Direito Empresarial e Inteligência Jurídica
30/11/2021

FONTE NATURAL DE CALOR NÃO ENSEJA O PAGAMENTO DE ADICIONAL DE INSALUBRIDADE

Por Fabiane Louise Fernandes,  advogada no escritório Fernando Carneiro Advogados

As atividades consideradas como insalubres são aquelas que por sua natureza, condições ou métodos de trabalho, expõem os empregados a agentes nocivos à saúde, acima dos limites de tolerância fixados, em razão da natureza e da intensidade do agente e do tempo de exposição aos seus efeitos, conforme determina o artigo 189 da CLT.

Por sua vez, o artigo 190 da CLT determina que é competência do Ministério do Trabalho aprovar um quadro das atividades e operações insalubres, e determinar as normas sobre os critérios de caracterização da insalubridade, os limites de tolerância aos agentes agressivos, meios de proteção e o tempo máximo de exposição do empregado a esses agentes.

Assim, temos que para que um agente seja considerado como insalubre, é necessário que ele esteja listado na Norma Regulamentadora nº 15, editada pelo Ministério do Trabalho e Emprego.

À título exemplificativo, são considerados agentes insalubres, sem qualquer tolerância de permanência, o labor sob condições hiperbáricas, com contato com benzeno e agentes biológicos. Contudo, alguns agentes são considerados como insalubres somente quando detectados acima dos limites de tolerância determinados pela Norma Regulamentadora, como é o caso do agente ruído, calor, poeira e outros.

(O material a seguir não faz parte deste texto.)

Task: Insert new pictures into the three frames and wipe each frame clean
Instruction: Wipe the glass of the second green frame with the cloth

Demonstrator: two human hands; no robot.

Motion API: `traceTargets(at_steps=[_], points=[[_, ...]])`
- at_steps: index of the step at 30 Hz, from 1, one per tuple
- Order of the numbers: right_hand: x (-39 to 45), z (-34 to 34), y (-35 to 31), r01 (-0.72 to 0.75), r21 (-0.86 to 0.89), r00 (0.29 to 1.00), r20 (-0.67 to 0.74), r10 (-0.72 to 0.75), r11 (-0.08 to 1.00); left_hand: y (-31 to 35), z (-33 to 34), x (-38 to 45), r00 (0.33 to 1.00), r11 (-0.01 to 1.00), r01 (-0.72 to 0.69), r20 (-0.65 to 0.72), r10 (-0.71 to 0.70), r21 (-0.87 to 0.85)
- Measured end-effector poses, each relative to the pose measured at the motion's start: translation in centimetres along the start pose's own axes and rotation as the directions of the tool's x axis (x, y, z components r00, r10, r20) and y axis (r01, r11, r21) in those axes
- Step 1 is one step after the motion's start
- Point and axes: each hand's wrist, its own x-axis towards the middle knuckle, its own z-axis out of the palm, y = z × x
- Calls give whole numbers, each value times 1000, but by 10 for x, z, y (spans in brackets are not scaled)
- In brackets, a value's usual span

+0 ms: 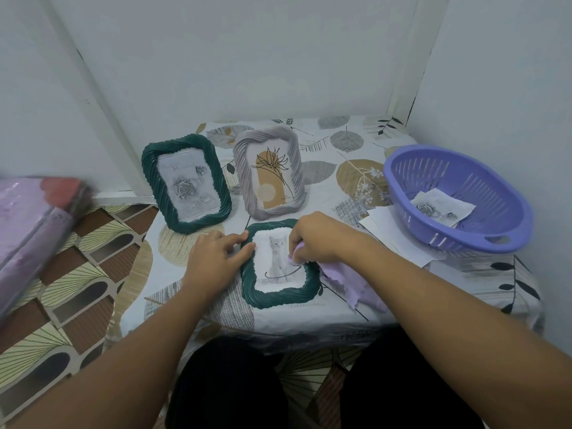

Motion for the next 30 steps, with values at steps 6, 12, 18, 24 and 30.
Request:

No tocante a insalubridade decorrente do agente calor, em dezembro de 2019, referida norma regulamentadora recebeu   complementação significativa, com vistas a corrigir distorção decorrente de entendimento jurisprudencial. Os Tribunais Regionais do Trabalho firmaram entendimento no sentindo de que geraria direito a percepção de adicional de insalubridade qualquer exposição a calor, inclusive a decorrente de fontes naturais de calor, como por exemplo, a exposição solar.

Necessário destacar que a exposição do trabalhador ao calor advindo de fonte natural JAMAIS foi considerada como insalubre, contudo, em virtude da equivocada interpretação dada ao anexo 3, da Norma Regulamentadora, absurdas condenações estavam ocorrendo.

A fim de impedir que a interpretação da Norma Regulamentadora seguisse equivocada pelo poder judiciário, foi realizada a complementação da norma, de forma a deixar expresso que, somente pode ser caracterizada como insalubre as atividades realizadas em exposição a fontes artificiais de calor, como por exemplo caldeiras, fornalhas, entre outros.

Considerando que não se trata de uma alteração da norma regulamentadora, mas sim um esclarecimento em virtude da interpretação equivocada que estava sendo dada ao texto normativo, entendemos que referia alteração pode ser aplicada, inclusive, para os contratos de trabalho anteriores a dezembro de 2019, data em que foi realizada a inclusão.

Desta forma, a complementação textual na Norma Regulamentadora nº 15 visa impedir a manutenção da interpretação, erroneamente, adotada pelos Tribunais, vez que o calor proveniente de fonte natural JAMAIS foi considerado como agente insalubre.